══ EXERCISE MATERIAL ══

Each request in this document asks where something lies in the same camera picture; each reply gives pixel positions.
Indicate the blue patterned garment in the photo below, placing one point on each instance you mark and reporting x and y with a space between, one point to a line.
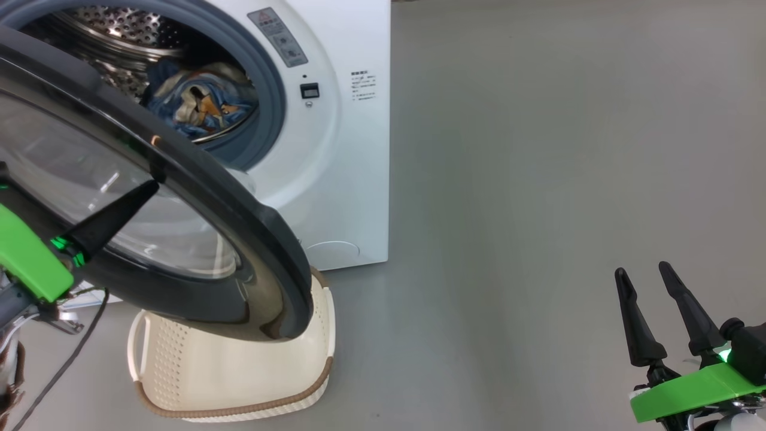
227 96

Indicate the round white filter cover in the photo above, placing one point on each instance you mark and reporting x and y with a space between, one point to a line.
335 254

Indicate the black door latch slot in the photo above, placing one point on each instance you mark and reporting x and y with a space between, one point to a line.
309 90

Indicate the steel perforated washer drum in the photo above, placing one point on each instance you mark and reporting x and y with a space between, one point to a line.
119 24

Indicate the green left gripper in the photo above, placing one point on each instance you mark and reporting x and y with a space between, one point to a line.
30 263

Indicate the cream perforated laundry basket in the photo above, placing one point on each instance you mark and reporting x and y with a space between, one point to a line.
239 371

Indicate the white front-load washing machine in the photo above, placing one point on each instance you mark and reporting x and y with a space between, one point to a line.
353 179

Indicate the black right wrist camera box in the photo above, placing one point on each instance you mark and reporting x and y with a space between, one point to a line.
751 353

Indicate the black round glass washer door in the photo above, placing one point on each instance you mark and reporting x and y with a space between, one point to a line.
227 203

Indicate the grey warning label sticker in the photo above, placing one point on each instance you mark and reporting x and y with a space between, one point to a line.
278 37

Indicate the cream cloth garment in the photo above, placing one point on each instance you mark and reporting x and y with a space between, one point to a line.
190 102

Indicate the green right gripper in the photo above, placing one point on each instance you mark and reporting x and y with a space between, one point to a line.
688 395

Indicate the grey rubber door gasket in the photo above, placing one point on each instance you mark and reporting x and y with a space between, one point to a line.
272 90

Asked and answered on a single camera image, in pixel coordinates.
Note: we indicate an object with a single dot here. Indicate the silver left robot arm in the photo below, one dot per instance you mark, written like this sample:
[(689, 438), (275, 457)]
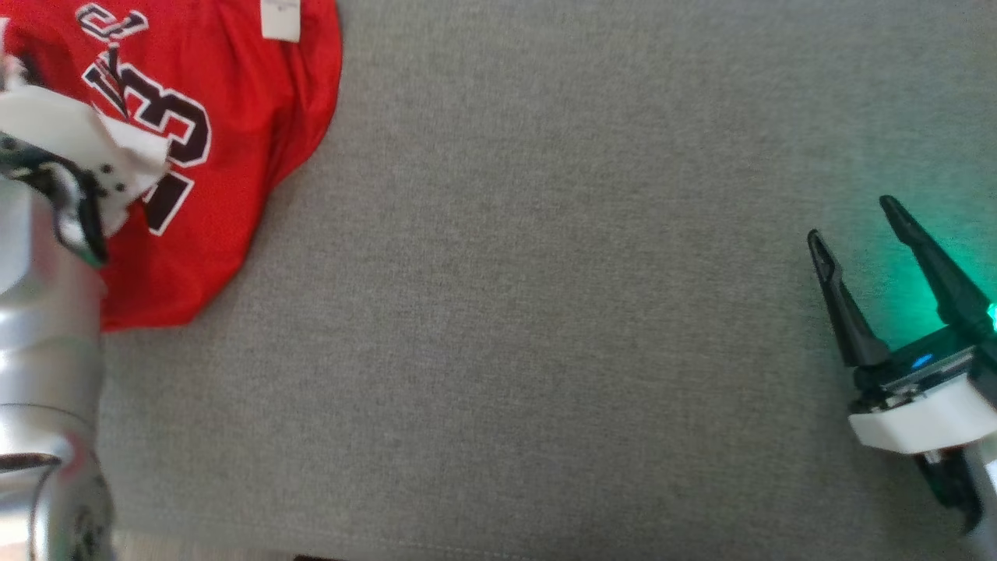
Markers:
[(39, 351)]

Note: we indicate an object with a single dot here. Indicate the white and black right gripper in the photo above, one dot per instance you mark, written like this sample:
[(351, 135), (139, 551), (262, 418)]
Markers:
[(927, 413)]

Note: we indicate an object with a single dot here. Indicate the red basketball jersey with number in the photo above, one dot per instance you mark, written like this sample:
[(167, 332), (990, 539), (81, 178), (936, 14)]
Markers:
[(249, 140)]

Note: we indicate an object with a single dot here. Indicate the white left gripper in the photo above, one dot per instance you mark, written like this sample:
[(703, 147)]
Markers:
[(70, 136)]

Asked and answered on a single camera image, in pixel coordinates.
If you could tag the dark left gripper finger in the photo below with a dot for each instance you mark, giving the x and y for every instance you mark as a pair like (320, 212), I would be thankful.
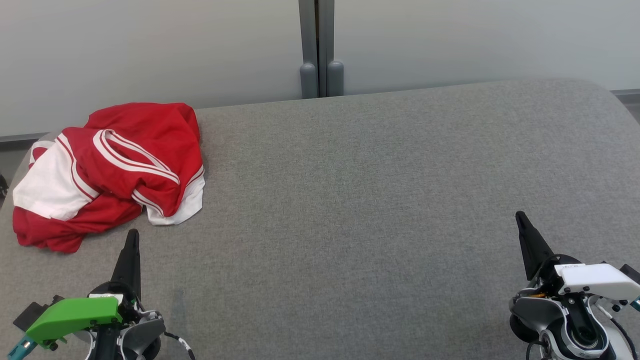
(130, 265)

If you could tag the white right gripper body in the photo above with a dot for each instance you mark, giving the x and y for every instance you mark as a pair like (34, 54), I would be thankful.
(595, 280)

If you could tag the red white striped jersey shirt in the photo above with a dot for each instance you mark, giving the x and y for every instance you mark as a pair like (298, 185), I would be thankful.
(145, 135)

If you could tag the grey fabric sofa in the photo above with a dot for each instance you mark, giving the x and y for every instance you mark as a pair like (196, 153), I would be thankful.
(350, 225)

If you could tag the grey partition post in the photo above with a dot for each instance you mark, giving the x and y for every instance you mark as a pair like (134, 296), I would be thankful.
(332, 50)
(308, 50)

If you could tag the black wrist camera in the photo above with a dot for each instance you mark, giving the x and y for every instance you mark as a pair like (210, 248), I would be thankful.
(631, 274)
(30, 312)

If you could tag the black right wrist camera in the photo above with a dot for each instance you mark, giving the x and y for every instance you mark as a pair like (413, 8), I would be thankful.
(631, 274)

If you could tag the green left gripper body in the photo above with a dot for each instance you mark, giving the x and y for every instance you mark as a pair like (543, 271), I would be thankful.
(75, 315)

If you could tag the black round object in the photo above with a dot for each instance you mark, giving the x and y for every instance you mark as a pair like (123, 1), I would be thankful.
(2, 185)

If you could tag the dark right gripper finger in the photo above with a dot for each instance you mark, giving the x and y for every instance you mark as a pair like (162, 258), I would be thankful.
(532, 245)

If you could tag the red shorts with white trim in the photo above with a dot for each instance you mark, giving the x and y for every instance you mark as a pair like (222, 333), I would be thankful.
(60, 232)

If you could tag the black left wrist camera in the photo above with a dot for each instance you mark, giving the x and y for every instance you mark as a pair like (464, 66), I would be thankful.
(30, 312)

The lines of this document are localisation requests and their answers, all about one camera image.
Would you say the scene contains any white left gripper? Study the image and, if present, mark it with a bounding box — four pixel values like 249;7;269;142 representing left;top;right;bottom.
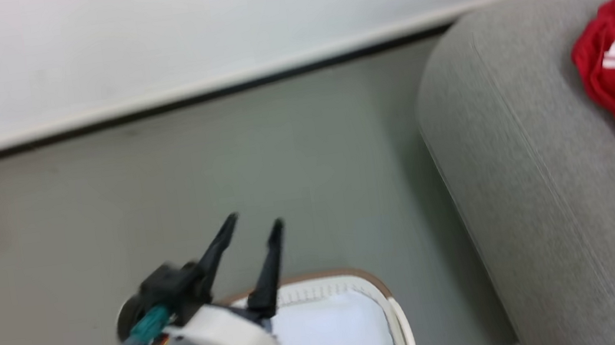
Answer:
149;206;301;345

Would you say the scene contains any white laundry basket tan rim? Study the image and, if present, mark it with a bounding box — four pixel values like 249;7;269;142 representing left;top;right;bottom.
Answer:
214;260;418;345

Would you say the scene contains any grey fabric sofa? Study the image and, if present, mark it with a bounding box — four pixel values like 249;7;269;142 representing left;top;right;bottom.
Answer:
401;0;615;345

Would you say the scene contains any dark and white baseboard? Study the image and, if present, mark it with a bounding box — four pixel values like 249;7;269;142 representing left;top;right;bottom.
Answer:
0;0;615;172

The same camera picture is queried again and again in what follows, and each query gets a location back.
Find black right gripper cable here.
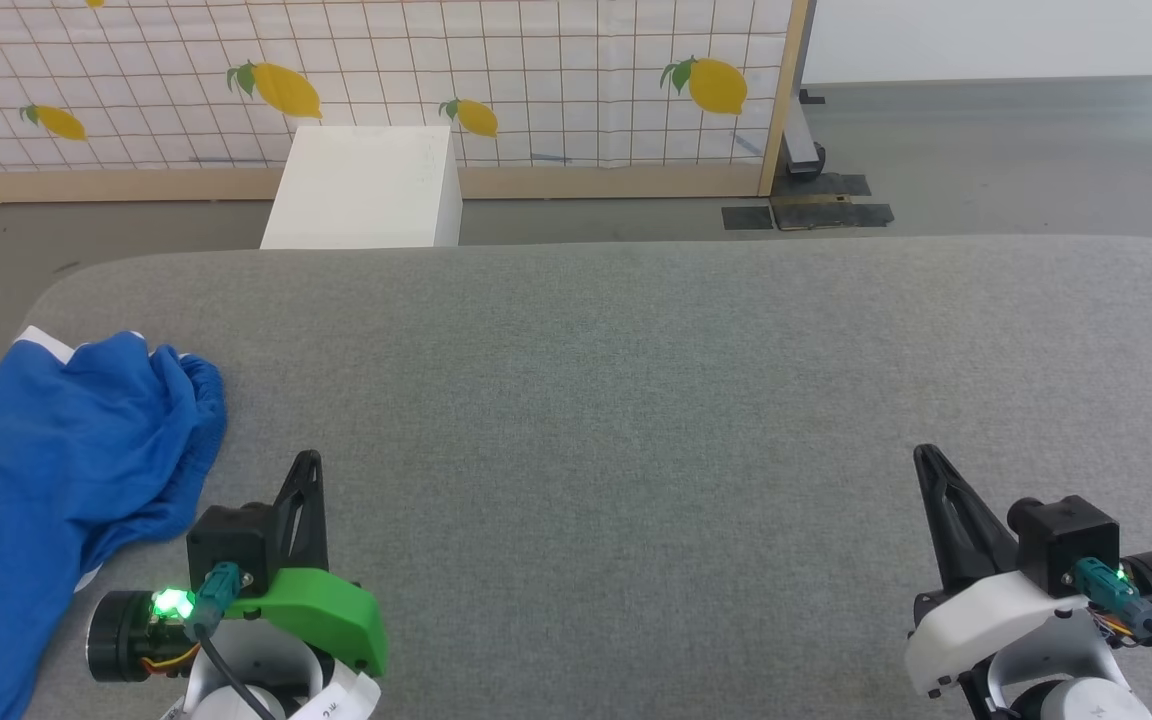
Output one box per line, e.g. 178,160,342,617
1074,557,1152,703

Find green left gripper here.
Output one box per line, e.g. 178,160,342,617
86,450,389,685

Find large black floor tape patch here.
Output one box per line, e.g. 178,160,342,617
770,174,895,232

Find grey fabric sofa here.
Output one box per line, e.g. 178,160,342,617
0,235,1152,720

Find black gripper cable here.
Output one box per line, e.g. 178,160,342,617
186,561,279,720
1074,557,1152,703

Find white rectangular box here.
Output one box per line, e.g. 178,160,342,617
259,125,464,250

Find grey metal stand foot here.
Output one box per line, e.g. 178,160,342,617
782,88,827,181

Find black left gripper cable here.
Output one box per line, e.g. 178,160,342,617
186,561,279,720

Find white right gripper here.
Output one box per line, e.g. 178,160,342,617
903,444,1152,699

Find blue Lakers basketball shorts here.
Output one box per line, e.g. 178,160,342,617
0,326,229,720

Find lemon print partition screen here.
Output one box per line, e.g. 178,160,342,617
0,0,815,204

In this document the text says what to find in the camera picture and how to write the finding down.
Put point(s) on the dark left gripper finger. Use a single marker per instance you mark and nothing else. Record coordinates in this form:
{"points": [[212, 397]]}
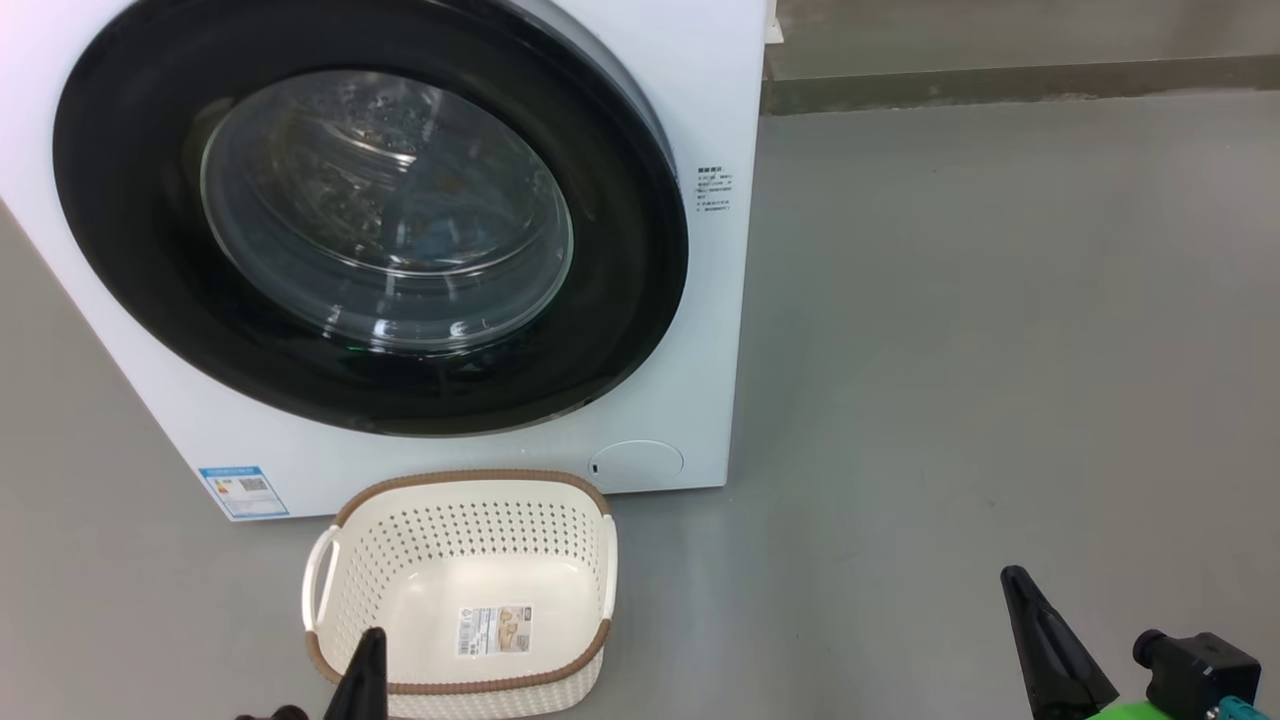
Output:
{"points": [[365, 690]]}

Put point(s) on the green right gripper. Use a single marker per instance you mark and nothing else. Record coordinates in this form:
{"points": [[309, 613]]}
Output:
{"points": [[1125, 712]]}

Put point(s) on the black round glass washer door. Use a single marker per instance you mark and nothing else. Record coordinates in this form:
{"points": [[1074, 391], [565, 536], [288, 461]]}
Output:
{"points": [[620, 300]]}

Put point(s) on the basket barcode product sticker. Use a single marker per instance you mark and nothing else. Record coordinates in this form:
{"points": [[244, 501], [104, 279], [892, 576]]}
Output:
{"points": [[495, 630]]}

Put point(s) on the white perforated basket brown rim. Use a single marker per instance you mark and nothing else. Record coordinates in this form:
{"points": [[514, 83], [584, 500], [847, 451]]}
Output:
{"points": [[470, 520]]}

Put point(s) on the white front-load washing machine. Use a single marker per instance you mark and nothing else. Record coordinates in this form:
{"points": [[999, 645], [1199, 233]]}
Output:
{"points": [[710, 350]]}

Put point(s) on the blue energy label sticker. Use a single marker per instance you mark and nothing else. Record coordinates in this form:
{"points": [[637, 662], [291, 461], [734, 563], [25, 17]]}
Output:
{"points": [[243, 492]]}

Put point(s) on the round white filter cover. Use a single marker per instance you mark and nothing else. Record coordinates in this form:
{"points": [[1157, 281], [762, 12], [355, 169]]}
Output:
{"points": [[640, 465]]}

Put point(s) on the small printed text label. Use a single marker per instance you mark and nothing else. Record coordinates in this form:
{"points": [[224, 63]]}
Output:
{"points": [[716, 190]]}

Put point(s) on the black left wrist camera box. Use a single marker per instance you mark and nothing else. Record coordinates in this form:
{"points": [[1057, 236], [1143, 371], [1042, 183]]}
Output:
{"points": [[275, 714]]}

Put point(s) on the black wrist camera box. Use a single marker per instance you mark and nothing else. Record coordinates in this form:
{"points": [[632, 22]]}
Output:
{"points": [[275, 714], [1200, 680]]}

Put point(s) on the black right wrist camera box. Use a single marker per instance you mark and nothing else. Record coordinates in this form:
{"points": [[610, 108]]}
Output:
{"points": [[1200, 680]]}

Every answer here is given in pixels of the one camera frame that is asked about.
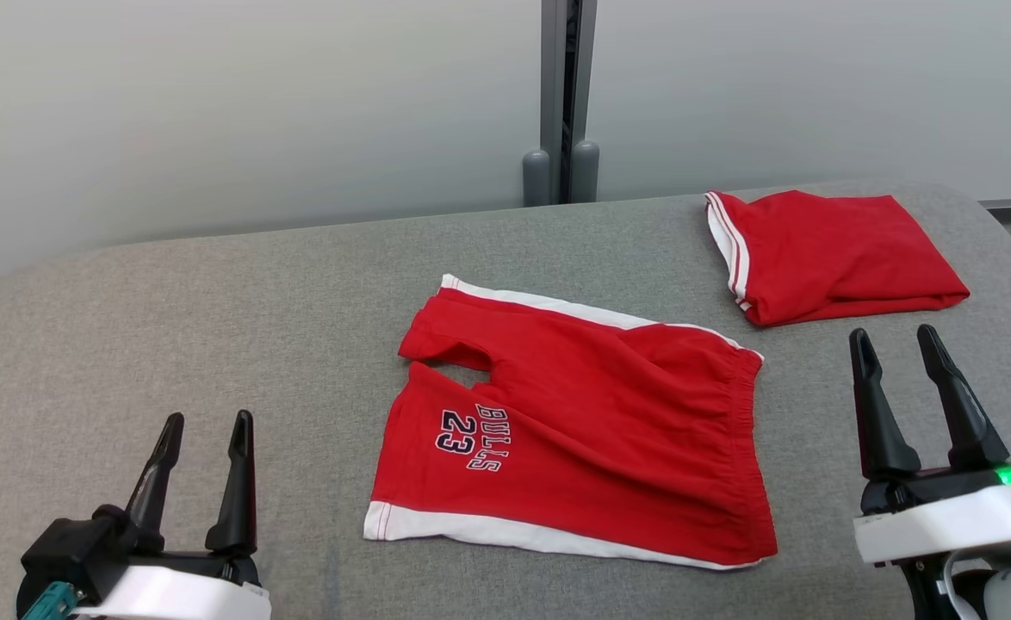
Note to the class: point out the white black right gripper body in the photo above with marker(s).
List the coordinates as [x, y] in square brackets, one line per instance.
[945, 521]

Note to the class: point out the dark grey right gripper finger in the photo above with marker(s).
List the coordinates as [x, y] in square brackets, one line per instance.
[966, 430]
[883, 430]

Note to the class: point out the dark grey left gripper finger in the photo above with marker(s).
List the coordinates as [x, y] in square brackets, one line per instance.
[238, 508]
[157, 491]

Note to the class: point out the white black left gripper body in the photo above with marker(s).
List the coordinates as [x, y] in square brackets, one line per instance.
[178, 598]

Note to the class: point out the grey metal partition post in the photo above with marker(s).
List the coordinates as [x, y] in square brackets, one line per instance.
[553, 86]

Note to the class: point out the red white-trimmed basketball shorts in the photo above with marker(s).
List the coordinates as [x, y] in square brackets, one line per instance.
[600, 430]

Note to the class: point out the red number 23 basketball jersey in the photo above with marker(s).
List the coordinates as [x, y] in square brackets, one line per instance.
[833, 258]

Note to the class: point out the teal left camera connector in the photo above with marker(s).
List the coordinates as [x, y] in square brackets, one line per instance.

═══

### YOUR GOAL
Every line in the entries above that mentions the word "number" must be shown.

### EXERCISE RESPONSE
Note: we indicate an object with a single dot here. Indicate the red basketball jersey with number in the photo above, one dot per instance you mark, written like this sample:
Note to the class: point out the red number 23 basketball jersey in the photo above with marker(s).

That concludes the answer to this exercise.